Though the majority doesn’t hold that the trial judge erred, it sets out the reasons why that is the only possible conclusion to reach. In particular, the majority emphasizes that a defendant has the “ultimate authority to make certain fundamental decisions regarding the case,” including whether to testify, Jones v. Barnes, 463 U.S. 745, 751 (1983), and retains this right “no matter how unwise such a decision,” Ortega v. O’Leary, 843 F.2d 258, 261 (7th Cir. 1988). “This means that a circuit court cannot refuse to allow a defendant to testify solely because the court wishes to protect the defendant from himself or herself. … It also means that a circuit court must refrain from unduly influencing a defendant’s decision.” (¶24). That’s why the court won’t mandated a colloquy with a defendant who decides she will testify: There’s too much danger the court will inadvertently interfere with defense strategy by suggesting it disapproves of the decision to testify, State v.
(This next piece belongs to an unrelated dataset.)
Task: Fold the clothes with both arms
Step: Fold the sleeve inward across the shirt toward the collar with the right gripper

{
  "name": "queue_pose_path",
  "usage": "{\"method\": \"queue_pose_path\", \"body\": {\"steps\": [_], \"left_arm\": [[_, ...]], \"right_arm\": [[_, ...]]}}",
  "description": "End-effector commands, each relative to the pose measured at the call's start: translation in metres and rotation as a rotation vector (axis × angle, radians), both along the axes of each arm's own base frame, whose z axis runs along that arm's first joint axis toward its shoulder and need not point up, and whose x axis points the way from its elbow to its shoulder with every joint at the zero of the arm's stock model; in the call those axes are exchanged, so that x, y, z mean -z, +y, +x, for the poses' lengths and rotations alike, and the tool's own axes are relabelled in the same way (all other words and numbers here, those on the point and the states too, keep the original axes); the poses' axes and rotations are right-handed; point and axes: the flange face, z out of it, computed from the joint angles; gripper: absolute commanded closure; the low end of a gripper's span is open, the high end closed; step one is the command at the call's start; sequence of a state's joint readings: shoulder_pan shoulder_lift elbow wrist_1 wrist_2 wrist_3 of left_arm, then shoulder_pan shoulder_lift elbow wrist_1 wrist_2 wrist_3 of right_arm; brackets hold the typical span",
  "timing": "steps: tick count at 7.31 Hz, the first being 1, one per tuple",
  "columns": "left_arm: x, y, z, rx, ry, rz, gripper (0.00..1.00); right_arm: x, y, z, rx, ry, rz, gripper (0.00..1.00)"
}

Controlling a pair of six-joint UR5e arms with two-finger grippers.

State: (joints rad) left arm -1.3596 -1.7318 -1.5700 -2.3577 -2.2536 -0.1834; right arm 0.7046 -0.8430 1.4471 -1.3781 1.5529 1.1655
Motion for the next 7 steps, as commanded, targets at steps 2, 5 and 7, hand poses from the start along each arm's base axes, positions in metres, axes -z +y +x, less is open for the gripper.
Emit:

Denson, 2011 WI 70, 335 Wis. 2d 681, ¶¶63-65, 779 N.W.2d 531. (¶¶25-26).
These passages could come in handy when dealing with trial judges who, like the concurring justice, try to cloak a paternalistic decision in the garb of a finding that the defendant isn’t making a knowing and intelligent decision to testify. And don’t let those judges get beguiled by the concurrence’s jury nullification claim, either. The case the concurrence relies on precludes explicit argument for jury nullification in closing, not testimony that’s relevant, albeit incriminating. State v. Bjerkaas, 163 Wis. 2d 949, 959-63, 427 N.W.2d 615 (Ct. App. 1991).